I think a rework of blessings / seals to force paladins to juggle them a lot could be really effective. Having certain seals sync with certain blessings, offensive and defensive blessings, much shorter durations and mana costs (although this would have to be reconciled somehow with PvE), a whole new range of blessings and seals, to make sure that every single GCD the pally is thinking "do I buff my warrior's damage output, give myself protection from spell lock, give my shaman protection from CC, slow that druid, debuff that rogue's attack power, or heal?" Anyhow, none of the above has been thought through, it's just to give an example of the general idea I'm pushing - giving pallies more things to decide between than FoL, HL, or move away from mana burn. It would obviously require a huge rework though, WotLK maybe.

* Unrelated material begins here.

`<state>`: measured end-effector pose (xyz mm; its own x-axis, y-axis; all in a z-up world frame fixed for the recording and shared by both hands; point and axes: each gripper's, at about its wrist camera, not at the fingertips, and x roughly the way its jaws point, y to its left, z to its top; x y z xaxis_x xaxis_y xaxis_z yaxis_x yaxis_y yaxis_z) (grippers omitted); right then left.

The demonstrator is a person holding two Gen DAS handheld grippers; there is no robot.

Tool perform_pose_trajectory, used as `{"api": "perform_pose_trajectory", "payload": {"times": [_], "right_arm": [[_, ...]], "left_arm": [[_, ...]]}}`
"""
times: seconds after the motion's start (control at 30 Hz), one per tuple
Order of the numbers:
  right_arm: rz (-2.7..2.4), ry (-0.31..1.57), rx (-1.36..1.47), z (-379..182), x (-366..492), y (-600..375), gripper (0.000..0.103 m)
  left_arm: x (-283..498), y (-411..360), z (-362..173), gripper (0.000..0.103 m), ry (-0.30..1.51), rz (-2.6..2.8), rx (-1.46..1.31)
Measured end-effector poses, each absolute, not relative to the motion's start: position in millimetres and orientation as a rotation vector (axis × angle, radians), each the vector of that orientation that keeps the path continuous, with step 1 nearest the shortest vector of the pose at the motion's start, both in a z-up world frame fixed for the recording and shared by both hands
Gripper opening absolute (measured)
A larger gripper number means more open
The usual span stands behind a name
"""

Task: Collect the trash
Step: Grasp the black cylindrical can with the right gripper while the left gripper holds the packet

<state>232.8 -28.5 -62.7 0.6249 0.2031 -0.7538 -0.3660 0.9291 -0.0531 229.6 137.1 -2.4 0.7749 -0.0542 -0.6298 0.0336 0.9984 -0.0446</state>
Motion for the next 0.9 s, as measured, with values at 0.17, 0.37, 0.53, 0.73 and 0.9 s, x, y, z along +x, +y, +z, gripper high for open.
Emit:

The same thing could be done with shaman totems. When I first played shaman in open beta and then early retail (back when they were stupidly powerful, frostshock spam + windfury = win), I never really got into the whole idea of totems. They always felt really cumbersome to me. An increase in totem utility would be great to see, maybe even something fun like being able to drop the totem anywhere in a 30/40 yard range (hello 40 yard aoe snare!).
Anyhow, to me that really feels like the crux of the issue - having 3 or 4 abilities in arena, compared to a dozen. When I play my pally, I'm constantly spending the time that I'm not healing trying to get the best possible position to be ready to stun the enemy healer, avoid mana burns, or heal my teammate. That's all I do is run around, spamming cleanse, pausing for a FoL sometimes.
Ignore the specifics of what I've suggested, it's just examples to highlight what I think is the need for more options for pallies and shamans. I know that both of those classes are a lot more vulnerable to spell locks than druids / priests, but I do think that that's really just part of the game, and something that should be remedied with PvP trinket removing silence / spell locks, or DR on them, etc, rather than making all healers too similar.
Oh, and Blizzard balancing for 5v5 primarily doesn't mean they don't consider 2s and 3s. There have been numerous changes made to attempt to better balance these brackets, but the core design elements of the game were centred around 5 man teams, for PvE and then that kinda moved into PvP balance too. I think a change in focus to 3v3 would require too much overhaul (mostly in terms of mana longevity etc). I would like to see more 3v3 and 2v2 changes made, and more aggressive balancing for those brackets, and at times even at the risk of slightly disrupting the 5v5 game balance, but ultimately I think a complete shift is unworkable.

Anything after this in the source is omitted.